## EXERCISE PROMPT:
Your answer should be every line from the records that contains "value".

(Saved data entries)

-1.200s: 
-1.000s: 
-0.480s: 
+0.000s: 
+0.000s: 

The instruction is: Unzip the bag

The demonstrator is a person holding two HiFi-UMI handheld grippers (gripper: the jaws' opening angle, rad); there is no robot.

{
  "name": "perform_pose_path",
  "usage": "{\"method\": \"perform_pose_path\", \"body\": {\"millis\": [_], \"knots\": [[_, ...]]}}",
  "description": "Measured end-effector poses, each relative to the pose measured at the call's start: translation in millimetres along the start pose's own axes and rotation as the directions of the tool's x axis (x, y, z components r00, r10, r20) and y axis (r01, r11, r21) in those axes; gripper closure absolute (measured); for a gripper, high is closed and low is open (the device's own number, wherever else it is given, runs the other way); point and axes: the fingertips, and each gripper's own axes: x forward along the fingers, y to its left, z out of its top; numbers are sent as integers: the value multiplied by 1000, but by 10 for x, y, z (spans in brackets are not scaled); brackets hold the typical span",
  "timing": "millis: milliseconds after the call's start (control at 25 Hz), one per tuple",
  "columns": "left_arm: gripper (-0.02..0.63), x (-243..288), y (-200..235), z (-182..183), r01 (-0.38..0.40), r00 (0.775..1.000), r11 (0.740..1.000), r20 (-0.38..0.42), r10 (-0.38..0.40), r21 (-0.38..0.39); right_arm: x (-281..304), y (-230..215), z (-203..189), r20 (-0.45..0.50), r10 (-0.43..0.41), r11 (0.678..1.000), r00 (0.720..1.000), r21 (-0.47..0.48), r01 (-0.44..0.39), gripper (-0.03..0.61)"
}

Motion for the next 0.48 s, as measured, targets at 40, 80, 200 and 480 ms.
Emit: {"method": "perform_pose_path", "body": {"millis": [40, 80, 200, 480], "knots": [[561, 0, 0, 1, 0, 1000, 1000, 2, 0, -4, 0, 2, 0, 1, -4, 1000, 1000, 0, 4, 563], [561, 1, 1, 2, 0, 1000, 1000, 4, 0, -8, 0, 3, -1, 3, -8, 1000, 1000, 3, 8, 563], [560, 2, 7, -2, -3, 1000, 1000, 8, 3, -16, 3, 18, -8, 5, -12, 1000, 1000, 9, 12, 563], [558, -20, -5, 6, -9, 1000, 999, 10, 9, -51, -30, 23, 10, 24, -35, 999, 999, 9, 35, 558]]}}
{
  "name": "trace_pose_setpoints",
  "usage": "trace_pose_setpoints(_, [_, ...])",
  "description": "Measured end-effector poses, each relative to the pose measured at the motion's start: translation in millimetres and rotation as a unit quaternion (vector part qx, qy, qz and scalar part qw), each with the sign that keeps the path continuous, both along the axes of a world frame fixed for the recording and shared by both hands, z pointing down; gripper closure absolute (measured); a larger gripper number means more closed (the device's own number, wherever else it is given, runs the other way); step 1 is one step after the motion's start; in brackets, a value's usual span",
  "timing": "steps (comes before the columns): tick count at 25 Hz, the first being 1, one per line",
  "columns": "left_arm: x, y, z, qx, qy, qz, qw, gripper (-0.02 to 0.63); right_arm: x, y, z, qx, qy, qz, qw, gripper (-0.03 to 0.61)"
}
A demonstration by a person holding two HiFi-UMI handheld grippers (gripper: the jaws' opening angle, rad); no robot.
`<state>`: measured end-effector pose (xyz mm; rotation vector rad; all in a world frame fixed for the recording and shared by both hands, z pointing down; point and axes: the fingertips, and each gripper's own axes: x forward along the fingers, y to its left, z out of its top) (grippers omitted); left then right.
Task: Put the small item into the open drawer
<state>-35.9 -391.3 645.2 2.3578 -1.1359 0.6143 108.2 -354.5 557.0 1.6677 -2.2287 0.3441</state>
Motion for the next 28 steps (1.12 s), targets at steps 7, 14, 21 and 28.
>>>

## SOLUTION FOR THIS EXERCISE:
  "description": "Measured end-effector poses, each relative to the pose measured at the call's start: translation in millimetres along the start pose's own axes and rotation as the directions of the tool's x axis (x, y, z components r00, r10, r20) and y axis (r01, r11, r21) in those axes; gripper closure absolute (measured); for a gripper, high is closed and low is open (the device's own number, wherever else it is given, runs the other way); point and axes: the fingertips, and each gripper's own axes: x forward along the fingers, y to its left, z out of its top; numbers are sent as integers: the value multiplied by 1000, but by 10 for x, y, z (spans in brackets are not scaled); brackets hold the typical span",
  "description": "Measured end-effector poses, each relative to the pose measured at the motion's start: translation in millimetres and rotation as a unit quaternion (vector part qx, qy, qz and scalar part qw), each with the sign that keeps the path continuous, both along the axes of a world frame fixed for the recording and shared by both hands, z pointing down; gripper closure absolute (measured); a larger gripper number means more closed (the device's own number, wherever else it is given, runs the other way); step 1 is one step after the motion's start; in brackets, a value's usual span",

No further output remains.